▶ [Assignment]: Transcribe the material from its first line onward, ending with the line that contains "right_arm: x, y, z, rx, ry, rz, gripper" and adding nothing beyond it.

*** Raw data

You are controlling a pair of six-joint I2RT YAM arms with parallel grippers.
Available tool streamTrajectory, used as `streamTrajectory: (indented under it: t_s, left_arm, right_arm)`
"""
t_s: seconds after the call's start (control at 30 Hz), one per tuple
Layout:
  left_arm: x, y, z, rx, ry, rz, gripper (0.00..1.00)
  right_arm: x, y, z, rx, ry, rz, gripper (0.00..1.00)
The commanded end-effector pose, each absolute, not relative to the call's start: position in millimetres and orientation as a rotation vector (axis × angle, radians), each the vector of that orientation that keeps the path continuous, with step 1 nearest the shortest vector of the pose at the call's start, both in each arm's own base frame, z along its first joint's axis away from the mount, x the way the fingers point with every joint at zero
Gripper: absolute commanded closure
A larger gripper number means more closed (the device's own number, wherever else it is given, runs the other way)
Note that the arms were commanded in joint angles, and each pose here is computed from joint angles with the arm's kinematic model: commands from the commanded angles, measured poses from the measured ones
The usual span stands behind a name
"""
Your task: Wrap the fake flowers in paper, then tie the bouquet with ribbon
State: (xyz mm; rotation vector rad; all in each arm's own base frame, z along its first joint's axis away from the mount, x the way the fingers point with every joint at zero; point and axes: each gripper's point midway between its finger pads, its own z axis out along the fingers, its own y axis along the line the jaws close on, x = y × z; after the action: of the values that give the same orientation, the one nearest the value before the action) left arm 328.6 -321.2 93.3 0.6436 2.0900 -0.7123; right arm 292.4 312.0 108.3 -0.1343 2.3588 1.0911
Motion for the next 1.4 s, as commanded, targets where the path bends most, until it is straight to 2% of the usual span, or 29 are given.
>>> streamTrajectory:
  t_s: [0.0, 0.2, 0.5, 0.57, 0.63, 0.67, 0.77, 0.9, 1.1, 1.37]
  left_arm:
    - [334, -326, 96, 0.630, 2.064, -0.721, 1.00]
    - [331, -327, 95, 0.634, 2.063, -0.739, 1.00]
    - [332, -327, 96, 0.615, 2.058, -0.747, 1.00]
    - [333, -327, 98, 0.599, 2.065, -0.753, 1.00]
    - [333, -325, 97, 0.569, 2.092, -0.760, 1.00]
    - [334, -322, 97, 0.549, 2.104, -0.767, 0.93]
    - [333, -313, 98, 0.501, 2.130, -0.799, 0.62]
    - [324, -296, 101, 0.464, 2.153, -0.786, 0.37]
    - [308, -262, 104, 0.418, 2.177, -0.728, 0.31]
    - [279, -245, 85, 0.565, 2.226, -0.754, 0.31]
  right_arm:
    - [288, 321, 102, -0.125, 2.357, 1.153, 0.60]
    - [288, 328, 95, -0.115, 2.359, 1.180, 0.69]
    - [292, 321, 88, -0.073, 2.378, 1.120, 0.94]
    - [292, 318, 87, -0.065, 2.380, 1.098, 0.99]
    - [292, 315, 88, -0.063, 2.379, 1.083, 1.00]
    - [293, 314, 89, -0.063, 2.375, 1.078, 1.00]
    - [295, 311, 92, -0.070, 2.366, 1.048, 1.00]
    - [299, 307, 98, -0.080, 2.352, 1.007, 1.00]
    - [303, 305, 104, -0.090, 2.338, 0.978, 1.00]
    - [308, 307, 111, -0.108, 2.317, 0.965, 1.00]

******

▶ [Output of the exercise]:
You are controlling a pair of six-joint I2RT YAM arms with parallel grippers.
Available tool streamTrajectory, used as `streamTrajectory: (indented under it: t_s, left_arm, right_arm)`
"""
t_s: seconds after the call's start (control at 30 Hz), one per tuple
Layout:
  left_arm: x, y, z, rx, ry, rz, gripper (0.00..1.00)
  right_arm: x, y, z, rx, ry, rz, gripper (0.00..1.00)

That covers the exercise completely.